Knowing what we know about online hockey fans, it would be a huge mistake for the NHL to charge fans any sort of fee to access hockey data. The league has already taken steps to restrict fans from scraping the data from NHL.com and using it for their own websites. Becoming the sole source of data is likely their ideal vision, but they have to find a balance to ensure they play a role in the field of hockey analytics. Analytics is an excellent tool for fan engagement, so it would be in their best interest to keep the data open, easy to access and easy to use.

Professional sports leagues should really want their fans to be informed and to develop knowledge to whatever level they want. The league is much better served if they have a fanbase that’s free to interact with data, push any sort of hockey discussion and share their thoughts across their networks. That’s what fan engagement is at its very core.

Keep the Data Open

To put up any sort of barrier, whether it be a fee for data or technological restrictions, would be detrimental to the overall interaction between the game and its fans.

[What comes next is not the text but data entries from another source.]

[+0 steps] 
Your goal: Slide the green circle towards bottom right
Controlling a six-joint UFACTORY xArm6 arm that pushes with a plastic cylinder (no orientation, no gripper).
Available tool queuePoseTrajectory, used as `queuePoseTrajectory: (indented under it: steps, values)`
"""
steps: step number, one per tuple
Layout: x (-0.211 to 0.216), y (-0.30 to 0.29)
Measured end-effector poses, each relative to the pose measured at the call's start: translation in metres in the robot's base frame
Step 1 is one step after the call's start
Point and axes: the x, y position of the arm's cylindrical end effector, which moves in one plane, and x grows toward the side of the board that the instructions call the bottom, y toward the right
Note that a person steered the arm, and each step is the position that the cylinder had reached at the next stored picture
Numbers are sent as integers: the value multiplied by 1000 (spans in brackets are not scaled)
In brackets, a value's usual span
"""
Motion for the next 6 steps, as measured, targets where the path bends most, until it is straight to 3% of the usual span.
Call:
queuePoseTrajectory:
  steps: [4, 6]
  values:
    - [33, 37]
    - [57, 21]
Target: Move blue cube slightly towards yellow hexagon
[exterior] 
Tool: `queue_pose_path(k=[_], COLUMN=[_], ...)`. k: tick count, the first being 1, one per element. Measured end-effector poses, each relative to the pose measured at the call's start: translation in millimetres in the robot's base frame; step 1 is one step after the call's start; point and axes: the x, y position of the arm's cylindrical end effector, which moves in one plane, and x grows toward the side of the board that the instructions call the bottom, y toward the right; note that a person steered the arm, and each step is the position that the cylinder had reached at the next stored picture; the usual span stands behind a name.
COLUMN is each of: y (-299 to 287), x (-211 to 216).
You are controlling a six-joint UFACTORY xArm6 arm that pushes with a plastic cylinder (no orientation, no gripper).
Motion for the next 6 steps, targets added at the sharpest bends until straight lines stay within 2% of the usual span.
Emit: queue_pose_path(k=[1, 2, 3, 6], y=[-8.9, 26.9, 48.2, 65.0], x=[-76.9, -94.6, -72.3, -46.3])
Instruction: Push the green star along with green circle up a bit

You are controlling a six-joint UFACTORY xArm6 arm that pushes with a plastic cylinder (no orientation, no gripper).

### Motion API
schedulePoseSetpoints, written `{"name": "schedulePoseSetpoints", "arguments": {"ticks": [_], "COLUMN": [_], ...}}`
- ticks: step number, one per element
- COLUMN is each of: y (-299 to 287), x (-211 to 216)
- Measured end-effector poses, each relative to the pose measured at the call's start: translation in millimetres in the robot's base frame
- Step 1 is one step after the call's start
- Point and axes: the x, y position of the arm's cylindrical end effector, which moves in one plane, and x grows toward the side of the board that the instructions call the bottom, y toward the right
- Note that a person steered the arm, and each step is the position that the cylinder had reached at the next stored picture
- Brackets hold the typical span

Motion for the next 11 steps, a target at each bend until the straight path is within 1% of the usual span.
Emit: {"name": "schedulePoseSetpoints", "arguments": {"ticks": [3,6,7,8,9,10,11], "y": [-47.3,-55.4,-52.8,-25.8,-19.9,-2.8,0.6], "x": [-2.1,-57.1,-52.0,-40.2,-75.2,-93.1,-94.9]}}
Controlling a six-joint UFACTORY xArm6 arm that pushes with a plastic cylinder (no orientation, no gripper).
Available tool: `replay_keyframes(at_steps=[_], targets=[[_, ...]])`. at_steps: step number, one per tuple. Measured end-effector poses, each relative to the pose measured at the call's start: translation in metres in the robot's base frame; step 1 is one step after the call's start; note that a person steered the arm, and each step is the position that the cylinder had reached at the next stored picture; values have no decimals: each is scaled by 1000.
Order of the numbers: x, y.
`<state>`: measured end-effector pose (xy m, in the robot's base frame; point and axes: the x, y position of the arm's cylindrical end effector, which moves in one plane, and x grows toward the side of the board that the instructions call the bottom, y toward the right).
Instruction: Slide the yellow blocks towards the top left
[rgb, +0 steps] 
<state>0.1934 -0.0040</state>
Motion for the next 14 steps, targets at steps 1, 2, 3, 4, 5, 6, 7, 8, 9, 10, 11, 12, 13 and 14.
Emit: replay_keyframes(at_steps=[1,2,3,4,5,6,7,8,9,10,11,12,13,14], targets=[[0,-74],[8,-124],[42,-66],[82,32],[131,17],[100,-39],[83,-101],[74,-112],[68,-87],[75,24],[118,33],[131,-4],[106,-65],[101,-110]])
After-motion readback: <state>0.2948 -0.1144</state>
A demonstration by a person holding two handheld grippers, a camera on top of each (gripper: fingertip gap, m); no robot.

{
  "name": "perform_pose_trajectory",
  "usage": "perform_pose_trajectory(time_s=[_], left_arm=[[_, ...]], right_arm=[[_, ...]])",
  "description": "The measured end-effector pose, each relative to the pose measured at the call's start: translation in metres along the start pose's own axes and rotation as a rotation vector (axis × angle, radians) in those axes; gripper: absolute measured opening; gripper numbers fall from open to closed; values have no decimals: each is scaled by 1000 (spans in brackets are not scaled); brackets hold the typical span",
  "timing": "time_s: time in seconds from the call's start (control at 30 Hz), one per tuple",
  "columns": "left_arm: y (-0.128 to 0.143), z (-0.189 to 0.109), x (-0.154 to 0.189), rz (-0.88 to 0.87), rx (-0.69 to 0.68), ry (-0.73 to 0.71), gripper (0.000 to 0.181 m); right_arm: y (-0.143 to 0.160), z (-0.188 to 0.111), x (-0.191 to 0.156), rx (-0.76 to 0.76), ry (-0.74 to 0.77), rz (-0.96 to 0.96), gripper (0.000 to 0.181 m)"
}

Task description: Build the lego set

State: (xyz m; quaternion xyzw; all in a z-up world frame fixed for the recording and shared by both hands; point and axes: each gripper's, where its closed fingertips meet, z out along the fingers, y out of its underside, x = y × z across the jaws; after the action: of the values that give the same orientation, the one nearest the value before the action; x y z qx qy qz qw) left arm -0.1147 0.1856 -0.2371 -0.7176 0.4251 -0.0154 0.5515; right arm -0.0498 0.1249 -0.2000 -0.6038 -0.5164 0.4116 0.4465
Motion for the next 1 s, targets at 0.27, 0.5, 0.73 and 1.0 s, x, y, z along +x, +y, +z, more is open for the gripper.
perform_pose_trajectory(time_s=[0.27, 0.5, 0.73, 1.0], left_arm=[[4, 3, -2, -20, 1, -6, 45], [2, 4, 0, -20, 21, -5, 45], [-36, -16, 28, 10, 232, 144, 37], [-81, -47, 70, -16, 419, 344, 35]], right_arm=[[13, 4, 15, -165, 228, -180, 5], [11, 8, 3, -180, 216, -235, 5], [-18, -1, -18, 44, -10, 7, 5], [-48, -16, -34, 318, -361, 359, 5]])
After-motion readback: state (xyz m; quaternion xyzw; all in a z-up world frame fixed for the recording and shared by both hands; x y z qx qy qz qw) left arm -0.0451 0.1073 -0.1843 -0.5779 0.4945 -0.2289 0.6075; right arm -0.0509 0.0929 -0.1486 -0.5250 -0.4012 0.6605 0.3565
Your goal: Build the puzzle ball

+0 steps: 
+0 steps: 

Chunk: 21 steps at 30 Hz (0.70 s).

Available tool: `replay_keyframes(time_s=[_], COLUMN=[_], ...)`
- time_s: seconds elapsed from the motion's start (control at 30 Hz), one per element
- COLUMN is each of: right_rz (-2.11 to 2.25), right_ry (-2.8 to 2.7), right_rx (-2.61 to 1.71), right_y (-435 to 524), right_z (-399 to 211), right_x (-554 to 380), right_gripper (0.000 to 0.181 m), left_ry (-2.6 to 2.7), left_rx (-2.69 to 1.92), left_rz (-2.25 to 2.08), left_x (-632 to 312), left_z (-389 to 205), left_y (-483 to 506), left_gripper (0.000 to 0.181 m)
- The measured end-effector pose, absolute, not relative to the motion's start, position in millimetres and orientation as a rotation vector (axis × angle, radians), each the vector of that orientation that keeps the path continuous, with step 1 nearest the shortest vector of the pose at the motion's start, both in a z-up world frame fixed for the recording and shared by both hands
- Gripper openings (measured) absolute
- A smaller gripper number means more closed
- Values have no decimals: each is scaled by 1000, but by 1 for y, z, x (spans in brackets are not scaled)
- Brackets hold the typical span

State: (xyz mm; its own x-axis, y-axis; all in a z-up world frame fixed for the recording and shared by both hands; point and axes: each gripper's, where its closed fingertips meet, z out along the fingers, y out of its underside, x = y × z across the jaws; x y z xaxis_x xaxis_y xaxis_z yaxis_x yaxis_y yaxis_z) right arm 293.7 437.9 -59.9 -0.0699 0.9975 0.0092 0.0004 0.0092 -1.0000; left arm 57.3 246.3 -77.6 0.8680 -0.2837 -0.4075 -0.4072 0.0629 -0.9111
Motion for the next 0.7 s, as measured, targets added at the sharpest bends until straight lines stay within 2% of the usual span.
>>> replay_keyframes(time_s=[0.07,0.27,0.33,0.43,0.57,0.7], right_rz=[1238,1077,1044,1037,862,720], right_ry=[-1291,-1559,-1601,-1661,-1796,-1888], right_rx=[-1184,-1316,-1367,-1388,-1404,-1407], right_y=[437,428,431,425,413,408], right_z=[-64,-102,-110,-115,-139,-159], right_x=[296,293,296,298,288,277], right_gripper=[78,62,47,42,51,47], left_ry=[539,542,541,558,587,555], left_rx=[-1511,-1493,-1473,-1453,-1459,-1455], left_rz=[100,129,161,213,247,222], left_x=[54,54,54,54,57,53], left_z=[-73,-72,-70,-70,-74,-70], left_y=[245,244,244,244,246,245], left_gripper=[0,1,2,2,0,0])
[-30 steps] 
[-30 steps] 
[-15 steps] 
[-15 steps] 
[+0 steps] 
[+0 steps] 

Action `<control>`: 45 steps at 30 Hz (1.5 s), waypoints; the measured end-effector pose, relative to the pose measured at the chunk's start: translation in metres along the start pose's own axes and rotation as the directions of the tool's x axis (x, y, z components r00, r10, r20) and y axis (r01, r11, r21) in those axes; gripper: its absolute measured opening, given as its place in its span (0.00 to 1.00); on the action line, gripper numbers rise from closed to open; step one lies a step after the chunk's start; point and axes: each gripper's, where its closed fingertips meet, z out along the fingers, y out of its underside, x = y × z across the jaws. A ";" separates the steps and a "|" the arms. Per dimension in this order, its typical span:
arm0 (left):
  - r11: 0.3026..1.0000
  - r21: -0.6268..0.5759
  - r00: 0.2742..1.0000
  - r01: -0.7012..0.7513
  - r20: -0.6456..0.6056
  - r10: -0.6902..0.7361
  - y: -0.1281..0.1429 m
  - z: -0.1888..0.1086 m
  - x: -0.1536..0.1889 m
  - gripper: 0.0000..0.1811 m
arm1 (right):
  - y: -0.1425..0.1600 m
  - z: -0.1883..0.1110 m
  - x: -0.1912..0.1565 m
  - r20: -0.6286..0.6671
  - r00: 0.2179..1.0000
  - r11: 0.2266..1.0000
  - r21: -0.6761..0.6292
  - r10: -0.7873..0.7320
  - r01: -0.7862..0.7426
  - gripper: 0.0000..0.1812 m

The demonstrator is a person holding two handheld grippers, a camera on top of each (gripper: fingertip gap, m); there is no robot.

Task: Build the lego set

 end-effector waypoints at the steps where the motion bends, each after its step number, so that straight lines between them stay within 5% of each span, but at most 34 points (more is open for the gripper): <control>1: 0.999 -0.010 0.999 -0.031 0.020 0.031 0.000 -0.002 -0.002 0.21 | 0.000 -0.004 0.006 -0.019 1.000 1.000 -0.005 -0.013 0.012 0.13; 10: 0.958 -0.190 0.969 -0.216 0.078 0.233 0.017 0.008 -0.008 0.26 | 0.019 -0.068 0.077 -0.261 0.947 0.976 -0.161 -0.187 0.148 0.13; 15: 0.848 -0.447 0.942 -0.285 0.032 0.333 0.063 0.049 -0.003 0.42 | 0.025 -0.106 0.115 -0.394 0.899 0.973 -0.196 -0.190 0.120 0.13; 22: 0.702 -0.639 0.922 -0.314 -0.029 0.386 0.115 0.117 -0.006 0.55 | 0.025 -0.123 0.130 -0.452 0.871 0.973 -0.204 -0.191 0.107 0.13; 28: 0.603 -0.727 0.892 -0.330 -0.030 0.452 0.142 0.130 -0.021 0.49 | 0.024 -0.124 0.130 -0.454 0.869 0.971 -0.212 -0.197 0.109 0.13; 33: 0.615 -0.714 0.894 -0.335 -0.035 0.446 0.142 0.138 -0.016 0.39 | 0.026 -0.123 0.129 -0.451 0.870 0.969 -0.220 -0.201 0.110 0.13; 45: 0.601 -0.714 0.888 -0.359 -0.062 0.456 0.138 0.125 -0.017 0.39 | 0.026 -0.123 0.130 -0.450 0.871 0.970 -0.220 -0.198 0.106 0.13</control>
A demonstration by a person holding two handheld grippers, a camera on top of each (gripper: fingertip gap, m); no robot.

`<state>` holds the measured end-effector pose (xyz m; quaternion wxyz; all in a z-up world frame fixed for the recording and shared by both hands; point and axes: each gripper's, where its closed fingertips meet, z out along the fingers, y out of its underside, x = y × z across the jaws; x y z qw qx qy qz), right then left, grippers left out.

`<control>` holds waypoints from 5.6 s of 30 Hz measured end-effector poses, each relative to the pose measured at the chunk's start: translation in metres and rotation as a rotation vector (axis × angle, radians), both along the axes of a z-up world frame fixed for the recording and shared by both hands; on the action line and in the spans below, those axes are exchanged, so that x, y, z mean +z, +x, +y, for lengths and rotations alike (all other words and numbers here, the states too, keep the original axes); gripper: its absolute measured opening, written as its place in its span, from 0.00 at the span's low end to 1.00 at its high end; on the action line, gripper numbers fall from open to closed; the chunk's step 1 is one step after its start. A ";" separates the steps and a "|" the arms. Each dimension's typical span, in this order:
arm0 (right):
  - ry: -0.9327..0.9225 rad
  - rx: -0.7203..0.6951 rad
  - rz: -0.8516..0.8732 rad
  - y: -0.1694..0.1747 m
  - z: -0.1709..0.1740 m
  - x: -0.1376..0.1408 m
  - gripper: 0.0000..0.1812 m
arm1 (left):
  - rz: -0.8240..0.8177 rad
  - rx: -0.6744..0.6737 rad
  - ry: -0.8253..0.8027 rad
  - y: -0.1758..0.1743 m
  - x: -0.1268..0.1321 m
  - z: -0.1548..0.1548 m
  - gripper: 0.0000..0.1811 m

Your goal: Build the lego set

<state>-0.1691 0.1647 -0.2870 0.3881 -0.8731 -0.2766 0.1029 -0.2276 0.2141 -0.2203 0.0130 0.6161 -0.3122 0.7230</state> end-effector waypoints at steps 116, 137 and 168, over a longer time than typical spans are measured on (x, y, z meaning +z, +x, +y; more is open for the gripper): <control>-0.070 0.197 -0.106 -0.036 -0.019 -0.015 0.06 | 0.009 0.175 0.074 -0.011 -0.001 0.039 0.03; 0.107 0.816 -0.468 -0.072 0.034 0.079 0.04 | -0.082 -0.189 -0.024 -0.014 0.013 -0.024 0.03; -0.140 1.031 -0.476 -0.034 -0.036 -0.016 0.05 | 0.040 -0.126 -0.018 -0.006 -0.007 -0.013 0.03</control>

Knowledge and information will always be free. The barriers and the traditional models to keep data and information from the general public have been dropping in every aspect of our social world as the creativity of human beings will always get what it wants. Think of the illegal downloads of music and films; the open data projects of Governments and the death of encyclopedia books.

If the NHL does try to restrict access to data, you can be sure that fans will work together to collect the data themselves. The tools are available, the network is already established and the motivation for people to participate will be high. There are also companies collecting data of other sports that can quite easily adapt for hockey and begin collecting data at a  much larger scale.

Really, the NHL doesn’t stand a chance if they put a barrier to their data.

If you’re interested in learning more about collaborative online communities mixed with information/knowledge management topics, I highly recommend the following:

  • Benkler, Y. (2011). The Penguin and the Leviathan: The Triumph of Co-operation over Self-Interest. New York: Crown Business
  • Lessig, L. (2008). Remix: Making Art and Commerce Thrive in the Hybrid Economy. New York: Penguin Press.
  • Shirky, C. (2010). Cognitive Surplus. New York: Penguin Press.